CN102521060A

CN102521060A - Pseudo halt solving method of high-availability cluster system based on watchdog local detecting technique

Info

Publication number: CN102521060A
Application number: CN2011103629295A
Authority: CN
Inventors: 蔡强; 王幸福; 袁泉
Original assignee: GUANGDONG NEWSTART TECHNOLOGY SERVICE Ltd
Current assignee: GUANGDONG NEWSTART TECHNOLOGY SERVICE Ltd
Priority date: 2011-11-16
Filing date: 2011-11-16
Publication date: 2012-06-27

Abstract

The invention provides a pseudo halt solving method of a high-availability cluster system based on a watchdog local detecting technique, and the pseudo halt solving method belongs to the technical field of computer clusters.
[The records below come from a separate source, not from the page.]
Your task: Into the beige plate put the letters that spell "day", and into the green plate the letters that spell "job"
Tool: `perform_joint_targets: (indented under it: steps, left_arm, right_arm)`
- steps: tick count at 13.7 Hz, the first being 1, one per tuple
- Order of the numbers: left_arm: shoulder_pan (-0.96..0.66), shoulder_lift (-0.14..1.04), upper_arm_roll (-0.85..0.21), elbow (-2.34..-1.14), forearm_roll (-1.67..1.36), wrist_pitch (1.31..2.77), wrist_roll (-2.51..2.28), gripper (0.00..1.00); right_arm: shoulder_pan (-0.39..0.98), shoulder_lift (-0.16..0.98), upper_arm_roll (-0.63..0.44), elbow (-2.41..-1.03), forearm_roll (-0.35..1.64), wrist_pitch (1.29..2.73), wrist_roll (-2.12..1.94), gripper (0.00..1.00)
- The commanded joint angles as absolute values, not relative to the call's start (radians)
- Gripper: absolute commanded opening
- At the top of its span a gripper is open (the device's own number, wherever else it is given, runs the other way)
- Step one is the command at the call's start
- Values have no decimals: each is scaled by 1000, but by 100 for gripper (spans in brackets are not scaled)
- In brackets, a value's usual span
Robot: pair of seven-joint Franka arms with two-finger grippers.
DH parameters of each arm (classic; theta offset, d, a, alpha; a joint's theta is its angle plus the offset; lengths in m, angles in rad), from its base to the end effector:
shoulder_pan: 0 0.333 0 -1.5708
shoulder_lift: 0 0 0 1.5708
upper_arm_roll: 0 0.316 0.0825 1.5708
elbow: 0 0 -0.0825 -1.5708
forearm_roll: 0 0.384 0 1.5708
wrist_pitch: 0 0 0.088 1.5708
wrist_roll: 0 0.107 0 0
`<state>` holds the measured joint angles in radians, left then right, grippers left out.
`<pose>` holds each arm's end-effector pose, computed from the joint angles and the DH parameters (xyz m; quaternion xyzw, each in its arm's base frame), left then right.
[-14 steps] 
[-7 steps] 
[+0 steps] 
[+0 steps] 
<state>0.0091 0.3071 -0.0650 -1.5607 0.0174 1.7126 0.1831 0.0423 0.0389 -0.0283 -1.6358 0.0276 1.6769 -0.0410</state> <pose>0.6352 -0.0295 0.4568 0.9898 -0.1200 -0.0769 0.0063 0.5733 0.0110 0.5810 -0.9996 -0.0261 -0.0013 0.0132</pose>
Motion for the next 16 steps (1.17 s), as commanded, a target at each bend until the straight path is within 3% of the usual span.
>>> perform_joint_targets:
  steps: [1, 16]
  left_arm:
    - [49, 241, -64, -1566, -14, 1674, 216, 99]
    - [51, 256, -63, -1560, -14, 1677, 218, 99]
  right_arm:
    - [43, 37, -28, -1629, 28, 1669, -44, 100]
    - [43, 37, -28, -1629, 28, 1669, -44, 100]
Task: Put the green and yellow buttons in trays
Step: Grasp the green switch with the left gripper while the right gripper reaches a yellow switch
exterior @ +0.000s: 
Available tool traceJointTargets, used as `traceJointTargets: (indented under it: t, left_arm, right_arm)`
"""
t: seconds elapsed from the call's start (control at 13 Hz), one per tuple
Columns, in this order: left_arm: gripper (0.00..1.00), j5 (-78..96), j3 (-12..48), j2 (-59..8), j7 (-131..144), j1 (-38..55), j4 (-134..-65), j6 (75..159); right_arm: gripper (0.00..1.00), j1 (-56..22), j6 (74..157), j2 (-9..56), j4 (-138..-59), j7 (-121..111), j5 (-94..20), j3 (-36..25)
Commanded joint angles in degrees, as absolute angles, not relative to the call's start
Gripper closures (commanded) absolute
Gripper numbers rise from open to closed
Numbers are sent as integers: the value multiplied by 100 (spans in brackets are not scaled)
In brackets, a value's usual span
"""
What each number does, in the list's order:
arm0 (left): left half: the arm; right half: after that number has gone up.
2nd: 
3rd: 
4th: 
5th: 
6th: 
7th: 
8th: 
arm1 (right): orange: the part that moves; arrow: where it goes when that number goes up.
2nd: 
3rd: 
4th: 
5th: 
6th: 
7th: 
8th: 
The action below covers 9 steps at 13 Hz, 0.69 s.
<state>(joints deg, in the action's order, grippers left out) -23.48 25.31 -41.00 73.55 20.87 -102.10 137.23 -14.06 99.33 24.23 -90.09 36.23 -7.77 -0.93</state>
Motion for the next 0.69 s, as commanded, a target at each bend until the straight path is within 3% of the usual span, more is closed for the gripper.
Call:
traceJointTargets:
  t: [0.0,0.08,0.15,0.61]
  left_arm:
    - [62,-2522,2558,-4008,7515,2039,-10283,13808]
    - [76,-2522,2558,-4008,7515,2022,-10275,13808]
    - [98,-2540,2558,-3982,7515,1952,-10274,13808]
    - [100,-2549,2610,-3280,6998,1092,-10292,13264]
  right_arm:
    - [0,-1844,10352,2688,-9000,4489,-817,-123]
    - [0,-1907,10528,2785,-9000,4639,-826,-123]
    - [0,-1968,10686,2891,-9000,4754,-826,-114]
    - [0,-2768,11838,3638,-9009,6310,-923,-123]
The method comprises the following steps that: a dog feeding parameter is detected whether to be met or not at a time interval T by presetting a dog feeding parameter condition, a dog feeding operation is carried out if the parameter is met, and then, a next detection is carried out after waiting time T; otherwise, the dog feeding operation is not carried out, and the next detection is carried out after waiting the time T; when continuous N detections fail, a watchdog is overtime, and a system is restarted; and in the process that the system is restarted, a service running on a node is moved to a backup node, so as to guarantee the high availability and the data safety of the system. The problems that the service runs on two nodes simultaneously after a host generates pseudo halt and then recovers, the magnetic matrix double hanging can occur and the loss of user data is caused are solved, and the running stability of the whole system is guaranteed. The method can be widely applied to the technical field of the computer clusters.

Description

The seemingly-dead solution of highly available cluster system based on the local detection technique of house dog

Technical field

The invention belongs to the computer cluster technical field, particularly relate to the seemingly-dead method of high availability cluster (High-availability clusters) system that solves.

Background technology

Along with the continuous expansion of computer application field and the develop rapidly of communication network technology; Key areas such as telecommunications, finance, E-Government to the server continuous service require increasingly high; The business that fault caused such as machine stops to bring the loss that can't estimate because server is delayed, and in order to tackle such situation, customary means is to adopt highly available cluster system at present; Even certain station server breaks down; Customer service and data also can switch on the backup server rapidly, thereby it is normal to have guaranteed that total system is externally served, and using for 24 hours x365 days key business of enterprise provides powerful guarantee.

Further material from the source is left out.